TASK OBJECTIVE: In the records, find every line with the word "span" and copy it out.

(SOURCE MATERIAL begins)

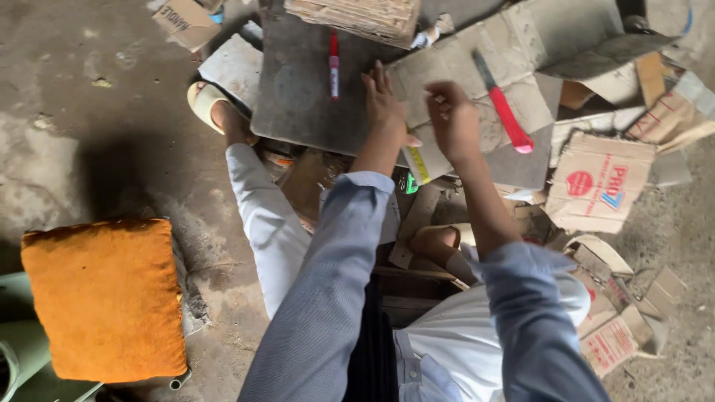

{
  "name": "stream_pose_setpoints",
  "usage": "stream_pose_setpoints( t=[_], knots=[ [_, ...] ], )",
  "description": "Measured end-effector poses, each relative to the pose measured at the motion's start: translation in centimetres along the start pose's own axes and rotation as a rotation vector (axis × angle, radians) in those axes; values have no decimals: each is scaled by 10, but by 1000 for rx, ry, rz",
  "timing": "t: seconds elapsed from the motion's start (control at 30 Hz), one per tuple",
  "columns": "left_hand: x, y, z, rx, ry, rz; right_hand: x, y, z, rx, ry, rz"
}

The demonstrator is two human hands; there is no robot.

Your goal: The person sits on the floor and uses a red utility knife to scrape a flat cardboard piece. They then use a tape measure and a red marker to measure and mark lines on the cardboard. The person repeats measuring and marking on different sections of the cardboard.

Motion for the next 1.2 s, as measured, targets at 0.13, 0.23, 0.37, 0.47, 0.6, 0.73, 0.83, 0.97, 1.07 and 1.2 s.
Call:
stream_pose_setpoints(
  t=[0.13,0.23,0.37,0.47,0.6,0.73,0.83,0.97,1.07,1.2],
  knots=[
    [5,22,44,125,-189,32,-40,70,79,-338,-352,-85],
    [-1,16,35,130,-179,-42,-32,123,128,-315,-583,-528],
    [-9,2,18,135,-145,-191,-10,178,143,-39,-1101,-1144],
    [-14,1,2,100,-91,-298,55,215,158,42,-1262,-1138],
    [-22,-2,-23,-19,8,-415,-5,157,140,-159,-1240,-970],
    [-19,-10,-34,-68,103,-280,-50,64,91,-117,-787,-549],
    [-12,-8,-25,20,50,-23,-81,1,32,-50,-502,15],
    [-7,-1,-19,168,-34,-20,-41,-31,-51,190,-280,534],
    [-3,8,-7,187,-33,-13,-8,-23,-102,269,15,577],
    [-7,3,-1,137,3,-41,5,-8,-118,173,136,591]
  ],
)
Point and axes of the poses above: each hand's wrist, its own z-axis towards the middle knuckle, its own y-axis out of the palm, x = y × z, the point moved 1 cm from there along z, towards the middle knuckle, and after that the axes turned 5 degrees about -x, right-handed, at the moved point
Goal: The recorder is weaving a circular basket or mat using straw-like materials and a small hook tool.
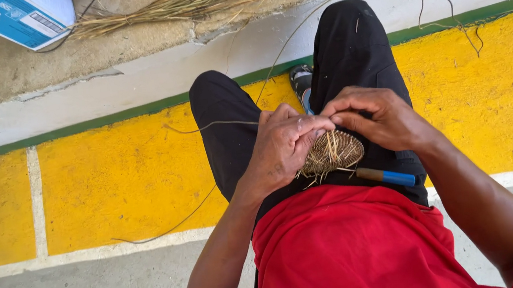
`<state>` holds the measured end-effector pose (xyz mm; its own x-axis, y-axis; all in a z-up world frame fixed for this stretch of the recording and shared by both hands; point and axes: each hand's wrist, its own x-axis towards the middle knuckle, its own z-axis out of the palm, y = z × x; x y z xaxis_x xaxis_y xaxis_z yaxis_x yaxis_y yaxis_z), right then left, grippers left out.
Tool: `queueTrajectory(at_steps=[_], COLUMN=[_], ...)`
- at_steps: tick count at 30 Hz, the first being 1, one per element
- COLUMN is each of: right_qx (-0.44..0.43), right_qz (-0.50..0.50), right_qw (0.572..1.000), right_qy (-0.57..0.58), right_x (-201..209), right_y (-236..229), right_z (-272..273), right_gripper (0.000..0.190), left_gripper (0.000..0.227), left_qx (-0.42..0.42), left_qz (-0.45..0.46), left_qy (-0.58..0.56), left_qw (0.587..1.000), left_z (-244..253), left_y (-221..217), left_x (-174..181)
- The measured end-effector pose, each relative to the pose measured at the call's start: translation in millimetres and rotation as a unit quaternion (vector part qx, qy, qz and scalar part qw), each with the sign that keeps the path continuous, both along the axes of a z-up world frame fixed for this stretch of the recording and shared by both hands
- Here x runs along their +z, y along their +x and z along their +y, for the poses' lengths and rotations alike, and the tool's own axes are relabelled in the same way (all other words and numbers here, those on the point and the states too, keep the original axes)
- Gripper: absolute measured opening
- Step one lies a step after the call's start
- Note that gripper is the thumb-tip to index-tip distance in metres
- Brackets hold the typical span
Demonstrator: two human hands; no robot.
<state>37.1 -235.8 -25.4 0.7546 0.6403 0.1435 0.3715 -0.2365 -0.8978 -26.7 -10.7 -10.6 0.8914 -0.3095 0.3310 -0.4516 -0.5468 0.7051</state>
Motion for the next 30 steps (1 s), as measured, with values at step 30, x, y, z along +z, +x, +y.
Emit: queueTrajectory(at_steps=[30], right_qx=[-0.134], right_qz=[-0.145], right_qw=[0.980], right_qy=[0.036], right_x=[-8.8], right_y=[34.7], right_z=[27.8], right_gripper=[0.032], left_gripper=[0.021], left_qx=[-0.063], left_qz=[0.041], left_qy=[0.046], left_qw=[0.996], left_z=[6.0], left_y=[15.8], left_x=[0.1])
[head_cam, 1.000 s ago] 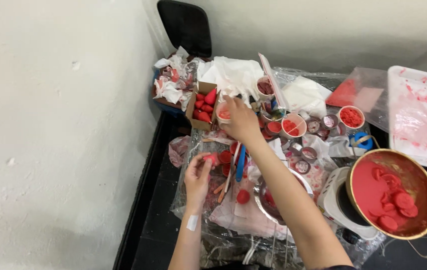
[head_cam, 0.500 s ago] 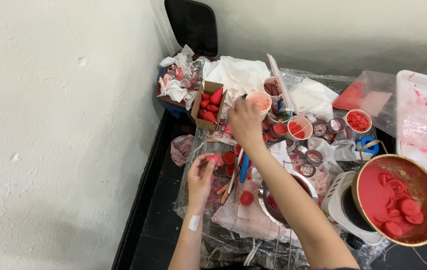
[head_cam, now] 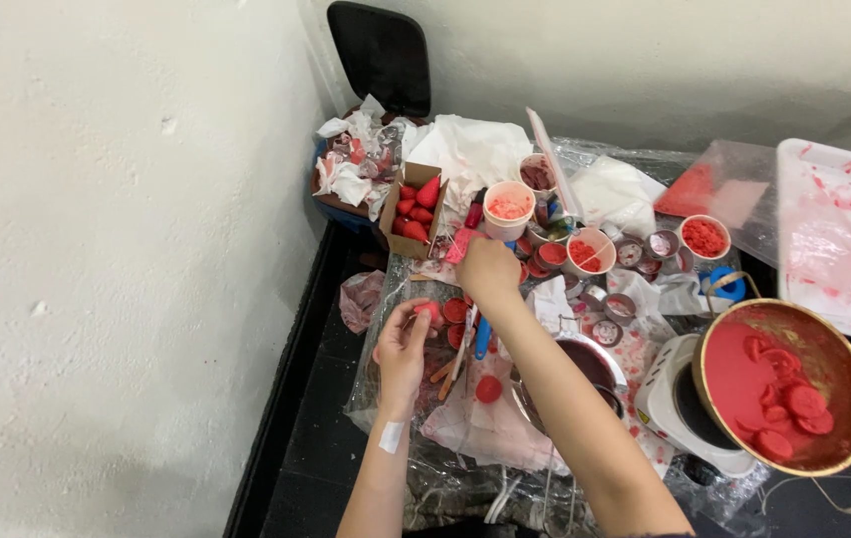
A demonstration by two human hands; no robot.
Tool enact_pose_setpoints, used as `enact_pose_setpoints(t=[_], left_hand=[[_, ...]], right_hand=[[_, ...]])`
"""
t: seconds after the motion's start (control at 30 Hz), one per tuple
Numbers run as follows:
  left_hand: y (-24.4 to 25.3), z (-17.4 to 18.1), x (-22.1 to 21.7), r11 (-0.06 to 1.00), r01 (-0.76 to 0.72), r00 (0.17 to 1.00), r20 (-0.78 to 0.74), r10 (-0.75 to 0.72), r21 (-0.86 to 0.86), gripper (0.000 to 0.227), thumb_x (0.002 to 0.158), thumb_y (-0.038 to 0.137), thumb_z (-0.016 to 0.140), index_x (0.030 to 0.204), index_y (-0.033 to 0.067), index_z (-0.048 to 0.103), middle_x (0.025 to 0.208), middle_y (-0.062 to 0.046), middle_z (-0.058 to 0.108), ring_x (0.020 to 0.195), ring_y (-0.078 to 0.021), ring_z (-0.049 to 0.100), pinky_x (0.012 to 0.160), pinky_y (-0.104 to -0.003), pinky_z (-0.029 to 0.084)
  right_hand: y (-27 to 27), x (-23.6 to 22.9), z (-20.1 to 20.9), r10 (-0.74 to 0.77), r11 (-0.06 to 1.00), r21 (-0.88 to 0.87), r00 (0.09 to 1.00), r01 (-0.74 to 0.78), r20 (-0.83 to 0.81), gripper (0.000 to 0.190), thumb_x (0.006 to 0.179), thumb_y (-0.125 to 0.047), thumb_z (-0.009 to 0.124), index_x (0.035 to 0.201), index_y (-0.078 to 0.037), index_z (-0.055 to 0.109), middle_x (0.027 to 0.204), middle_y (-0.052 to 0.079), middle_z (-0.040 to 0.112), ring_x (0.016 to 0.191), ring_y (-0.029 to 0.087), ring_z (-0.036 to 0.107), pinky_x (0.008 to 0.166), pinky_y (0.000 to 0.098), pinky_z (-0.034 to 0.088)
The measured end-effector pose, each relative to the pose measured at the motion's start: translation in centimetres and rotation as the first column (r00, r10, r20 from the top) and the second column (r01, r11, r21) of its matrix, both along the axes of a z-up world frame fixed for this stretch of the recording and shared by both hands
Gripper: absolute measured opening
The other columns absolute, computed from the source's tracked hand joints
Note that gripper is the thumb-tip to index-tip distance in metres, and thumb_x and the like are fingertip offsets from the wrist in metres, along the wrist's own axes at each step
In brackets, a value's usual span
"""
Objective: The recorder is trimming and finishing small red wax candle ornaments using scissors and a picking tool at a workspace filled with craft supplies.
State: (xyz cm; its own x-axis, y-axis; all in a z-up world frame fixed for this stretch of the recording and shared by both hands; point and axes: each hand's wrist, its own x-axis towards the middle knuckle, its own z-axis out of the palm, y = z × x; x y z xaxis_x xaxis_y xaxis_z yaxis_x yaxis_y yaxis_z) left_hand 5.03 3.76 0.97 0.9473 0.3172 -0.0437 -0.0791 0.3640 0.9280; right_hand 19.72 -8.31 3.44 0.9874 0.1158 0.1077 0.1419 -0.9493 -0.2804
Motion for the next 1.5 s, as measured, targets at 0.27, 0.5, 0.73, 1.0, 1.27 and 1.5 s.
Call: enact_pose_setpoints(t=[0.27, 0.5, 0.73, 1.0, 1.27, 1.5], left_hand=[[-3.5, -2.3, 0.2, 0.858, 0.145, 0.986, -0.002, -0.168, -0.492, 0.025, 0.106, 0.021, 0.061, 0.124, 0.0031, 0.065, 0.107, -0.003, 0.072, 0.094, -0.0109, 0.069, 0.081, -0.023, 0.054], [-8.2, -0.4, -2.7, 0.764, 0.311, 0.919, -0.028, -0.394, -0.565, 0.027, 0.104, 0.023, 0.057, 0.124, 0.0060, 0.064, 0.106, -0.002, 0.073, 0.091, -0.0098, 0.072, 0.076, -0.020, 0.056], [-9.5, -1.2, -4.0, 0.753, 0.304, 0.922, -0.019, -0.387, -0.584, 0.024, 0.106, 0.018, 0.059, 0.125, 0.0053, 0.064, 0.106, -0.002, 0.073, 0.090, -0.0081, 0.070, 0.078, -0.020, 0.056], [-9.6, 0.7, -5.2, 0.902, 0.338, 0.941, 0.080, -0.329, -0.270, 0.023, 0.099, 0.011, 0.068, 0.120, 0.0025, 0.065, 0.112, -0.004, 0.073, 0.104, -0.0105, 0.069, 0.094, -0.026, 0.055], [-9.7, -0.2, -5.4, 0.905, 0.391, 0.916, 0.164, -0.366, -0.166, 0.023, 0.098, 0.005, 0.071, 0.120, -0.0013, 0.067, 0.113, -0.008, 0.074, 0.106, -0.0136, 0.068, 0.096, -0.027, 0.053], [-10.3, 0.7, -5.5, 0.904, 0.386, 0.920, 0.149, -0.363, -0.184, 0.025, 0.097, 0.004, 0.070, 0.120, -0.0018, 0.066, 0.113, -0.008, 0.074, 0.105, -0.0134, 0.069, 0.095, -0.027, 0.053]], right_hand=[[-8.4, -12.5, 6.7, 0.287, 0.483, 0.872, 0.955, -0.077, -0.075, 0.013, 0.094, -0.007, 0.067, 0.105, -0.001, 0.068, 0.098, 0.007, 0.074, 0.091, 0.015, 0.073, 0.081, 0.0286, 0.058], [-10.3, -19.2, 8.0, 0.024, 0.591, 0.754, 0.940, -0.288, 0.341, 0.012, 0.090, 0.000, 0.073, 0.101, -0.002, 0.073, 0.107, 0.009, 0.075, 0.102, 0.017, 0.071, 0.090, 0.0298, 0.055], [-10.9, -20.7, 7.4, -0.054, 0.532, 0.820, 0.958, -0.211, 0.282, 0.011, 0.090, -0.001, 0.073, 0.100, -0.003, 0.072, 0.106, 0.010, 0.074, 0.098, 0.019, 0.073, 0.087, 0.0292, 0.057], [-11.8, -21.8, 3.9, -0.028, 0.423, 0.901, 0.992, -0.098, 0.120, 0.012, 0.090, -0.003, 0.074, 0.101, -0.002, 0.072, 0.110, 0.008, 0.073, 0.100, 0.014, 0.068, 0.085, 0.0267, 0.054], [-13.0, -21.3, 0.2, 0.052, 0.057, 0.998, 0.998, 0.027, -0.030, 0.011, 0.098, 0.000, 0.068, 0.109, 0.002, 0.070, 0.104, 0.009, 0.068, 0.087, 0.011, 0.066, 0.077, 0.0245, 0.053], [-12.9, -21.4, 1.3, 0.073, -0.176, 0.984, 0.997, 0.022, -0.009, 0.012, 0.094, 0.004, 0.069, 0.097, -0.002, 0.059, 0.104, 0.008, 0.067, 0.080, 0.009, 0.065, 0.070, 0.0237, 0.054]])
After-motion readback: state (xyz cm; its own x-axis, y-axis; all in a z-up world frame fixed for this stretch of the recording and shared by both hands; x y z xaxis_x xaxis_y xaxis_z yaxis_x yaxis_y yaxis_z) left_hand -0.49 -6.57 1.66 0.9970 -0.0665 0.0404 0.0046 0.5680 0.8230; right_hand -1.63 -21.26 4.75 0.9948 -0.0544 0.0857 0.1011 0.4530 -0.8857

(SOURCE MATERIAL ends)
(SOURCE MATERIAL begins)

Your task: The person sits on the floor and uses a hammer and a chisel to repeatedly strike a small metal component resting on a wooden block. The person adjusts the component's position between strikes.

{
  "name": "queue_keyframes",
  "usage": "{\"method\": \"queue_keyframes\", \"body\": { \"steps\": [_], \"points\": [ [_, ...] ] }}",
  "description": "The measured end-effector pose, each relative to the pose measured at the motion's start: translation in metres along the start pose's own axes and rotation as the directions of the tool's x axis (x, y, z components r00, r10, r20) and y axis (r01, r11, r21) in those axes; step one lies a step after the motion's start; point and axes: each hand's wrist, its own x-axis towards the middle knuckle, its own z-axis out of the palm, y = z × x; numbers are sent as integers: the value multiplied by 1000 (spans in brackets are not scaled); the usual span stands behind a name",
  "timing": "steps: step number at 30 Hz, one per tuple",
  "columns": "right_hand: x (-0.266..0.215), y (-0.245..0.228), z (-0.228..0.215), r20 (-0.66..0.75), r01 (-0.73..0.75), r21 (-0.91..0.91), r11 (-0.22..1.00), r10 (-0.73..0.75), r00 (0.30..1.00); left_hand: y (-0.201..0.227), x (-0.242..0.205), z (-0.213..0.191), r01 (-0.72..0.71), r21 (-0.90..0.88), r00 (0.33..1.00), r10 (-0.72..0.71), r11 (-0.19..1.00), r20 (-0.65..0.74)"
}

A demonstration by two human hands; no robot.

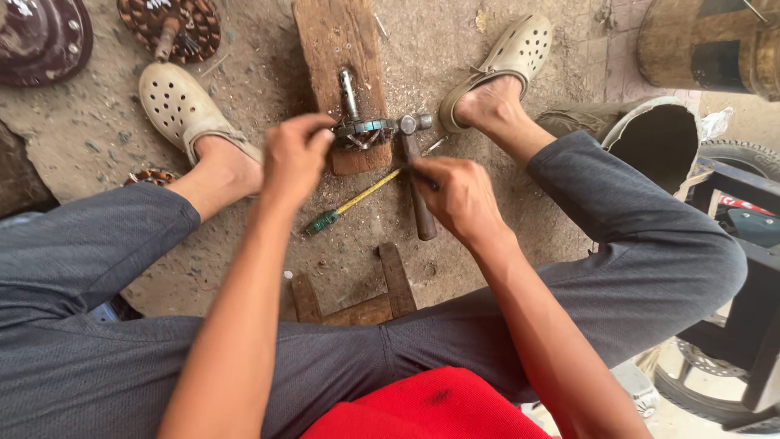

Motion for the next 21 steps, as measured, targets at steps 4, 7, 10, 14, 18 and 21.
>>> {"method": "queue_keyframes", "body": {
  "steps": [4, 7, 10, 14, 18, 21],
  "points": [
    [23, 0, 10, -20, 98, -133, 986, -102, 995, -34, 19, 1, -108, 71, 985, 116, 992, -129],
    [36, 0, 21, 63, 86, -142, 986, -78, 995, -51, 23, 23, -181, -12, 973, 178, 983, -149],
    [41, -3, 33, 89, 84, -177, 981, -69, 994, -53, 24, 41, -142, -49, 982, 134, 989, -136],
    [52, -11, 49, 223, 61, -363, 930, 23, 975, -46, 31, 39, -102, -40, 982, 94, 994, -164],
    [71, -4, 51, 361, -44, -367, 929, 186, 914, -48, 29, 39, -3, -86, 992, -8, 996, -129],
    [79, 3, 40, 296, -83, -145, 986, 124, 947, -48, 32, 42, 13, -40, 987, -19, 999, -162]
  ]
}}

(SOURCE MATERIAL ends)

OUTPUT:
- Brackets hold the typical span
In brackets, a value's usual span
  "description": "The measured end-effector pose, each relative to the pose measured at the motion's start: translation in metres along the start pose's own axes and rotation as the directions of the tool's x axis (x, y, z components r00, r10, r20) and y axis (r01, r11, r21) in those axes; step one lies a step after the motion's start; point and axes: each hand's wrist, its own x-axis towards the middle knuckle, its own z-axis out of the palm, y = z × x; numbers are sent as integers: the value multiplied by 1000 (spans in brackets are not scaled); the usual span stands behind a name",

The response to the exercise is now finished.